Many are looking for a snack or dessert that will fit into their diet. Your search is over! This recipe does not have refined sugar (except for the chocolate). It’s even a no-bake recipe, has protein and fiber so you don’t get hungry after 15 minutes.
There is one caveat, however. It’s best if you use a food processor. You can try in a blender, but it may not be possible. So, if you do not have a food processor, maybe you have a friend who does.
Oatmeal peanut bars
Gather your ingredients
It's best to soak the dates for at least 15 minutes in boiling water (cover to trap the vapor to soften). If you have the time, an hour is better.
Drain the dates and process along with the chia, flax seeds, vanilla, salt, peanut butter (or almond butter) and 2-3 TBL or boiling water until creamy but thick. If you nut butter does not have a lot of fat, add 1 TBL of coconut oil.
Add the oats and process for 30 seconds.
Line the mold with baking or wax paper and fill with the mixture. Press well so it is flat and compact.
Melt the chocolate in the microwave in 15-20 second segments, stirring between each one. Top the mixture with the chocolate.
If you like, decorate while the chocolate is soft with sea salt, chopped walnuts, chopped dried fruit, etc.

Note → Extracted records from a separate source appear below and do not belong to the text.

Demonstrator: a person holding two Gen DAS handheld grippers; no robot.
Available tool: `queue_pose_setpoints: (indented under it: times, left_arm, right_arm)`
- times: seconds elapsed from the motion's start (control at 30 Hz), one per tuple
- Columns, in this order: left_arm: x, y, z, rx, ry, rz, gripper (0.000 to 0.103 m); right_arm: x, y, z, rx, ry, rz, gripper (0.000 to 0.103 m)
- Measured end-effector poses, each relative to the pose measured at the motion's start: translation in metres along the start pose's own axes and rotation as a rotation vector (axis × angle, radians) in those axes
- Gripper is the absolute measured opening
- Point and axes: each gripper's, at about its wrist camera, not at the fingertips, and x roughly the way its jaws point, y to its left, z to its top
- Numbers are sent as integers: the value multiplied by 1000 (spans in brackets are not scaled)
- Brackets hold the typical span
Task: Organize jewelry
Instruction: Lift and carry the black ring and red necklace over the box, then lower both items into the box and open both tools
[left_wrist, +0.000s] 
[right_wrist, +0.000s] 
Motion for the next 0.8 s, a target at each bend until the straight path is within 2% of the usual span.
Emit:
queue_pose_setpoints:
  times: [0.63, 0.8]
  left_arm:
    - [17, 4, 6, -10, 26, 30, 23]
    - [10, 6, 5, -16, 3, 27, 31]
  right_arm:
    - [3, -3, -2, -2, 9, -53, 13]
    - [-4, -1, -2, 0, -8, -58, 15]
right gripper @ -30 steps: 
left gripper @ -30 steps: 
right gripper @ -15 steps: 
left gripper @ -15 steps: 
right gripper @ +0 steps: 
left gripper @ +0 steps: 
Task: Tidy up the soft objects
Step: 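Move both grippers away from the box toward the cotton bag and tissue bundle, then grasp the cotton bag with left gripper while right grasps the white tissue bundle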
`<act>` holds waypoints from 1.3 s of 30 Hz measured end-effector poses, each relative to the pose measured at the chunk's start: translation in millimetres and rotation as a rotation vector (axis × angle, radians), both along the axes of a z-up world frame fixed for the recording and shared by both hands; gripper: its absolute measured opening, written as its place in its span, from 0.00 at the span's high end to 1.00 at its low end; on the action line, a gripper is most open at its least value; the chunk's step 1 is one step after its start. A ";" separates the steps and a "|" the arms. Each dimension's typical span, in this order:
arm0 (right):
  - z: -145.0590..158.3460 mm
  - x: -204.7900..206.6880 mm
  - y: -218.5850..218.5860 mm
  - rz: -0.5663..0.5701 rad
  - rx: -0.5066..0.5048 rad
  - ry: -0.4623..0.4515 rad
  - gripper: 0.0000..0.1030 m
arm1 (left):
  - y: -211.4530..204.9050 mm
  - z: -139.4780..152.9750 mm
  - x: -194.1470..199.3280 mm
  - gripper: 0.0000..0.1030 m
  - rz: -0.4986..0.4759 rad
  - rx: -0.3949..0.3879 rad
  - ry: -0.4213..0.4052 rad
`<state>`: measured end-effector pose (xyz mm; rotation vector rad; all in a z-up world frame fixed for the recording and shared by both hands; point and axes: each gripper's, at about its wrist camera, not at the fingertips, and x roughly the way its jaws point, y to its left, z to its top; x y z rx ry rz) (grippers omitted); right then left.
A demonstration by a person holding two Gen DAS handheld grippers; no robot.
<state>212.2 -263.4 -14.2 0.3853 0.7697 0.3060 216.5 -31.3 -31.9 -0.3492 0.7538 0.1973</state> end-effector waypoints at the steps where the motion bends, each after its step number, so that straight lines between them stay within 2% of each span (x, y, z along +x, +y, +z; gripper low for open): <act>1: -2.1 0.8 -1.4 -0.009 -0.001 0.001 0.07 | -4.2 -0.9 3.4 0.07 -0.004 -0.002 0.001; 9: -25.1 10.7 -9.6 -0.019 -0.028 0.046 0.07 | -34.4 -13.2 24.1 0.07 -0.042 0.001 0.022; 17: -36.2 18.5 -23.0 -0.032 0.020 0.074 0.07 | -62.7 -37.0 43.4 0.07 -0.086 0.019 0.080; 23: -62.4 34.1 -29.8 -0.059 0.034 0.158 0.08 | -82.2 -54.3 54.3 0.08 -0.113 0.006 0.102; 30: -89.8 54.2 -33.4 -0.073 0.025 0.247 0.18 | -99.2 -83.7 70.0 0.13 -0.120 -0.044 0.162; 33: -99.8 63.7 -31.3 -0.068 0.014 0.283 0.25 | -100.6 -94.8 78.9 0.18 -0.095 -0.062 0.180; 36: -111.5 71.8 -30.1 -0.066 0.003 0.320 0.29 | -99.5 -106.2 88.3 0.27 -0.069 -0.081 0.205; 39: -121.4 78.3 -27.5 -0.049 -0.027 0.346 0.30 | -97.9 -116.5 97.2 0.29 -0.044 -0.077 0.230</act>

Chill for at least an hour. It will be even easier to cut if chilled for 2 hours. This will keep in the fridge in a sealed container for up to 5 days.
You can use your preferred chocolate. Just remember that as you use less % of chocolate the more sugar it will have.
If you do want a sweeter bar, add 1-2 tsp of honey (or vice versa, remove completely if desired).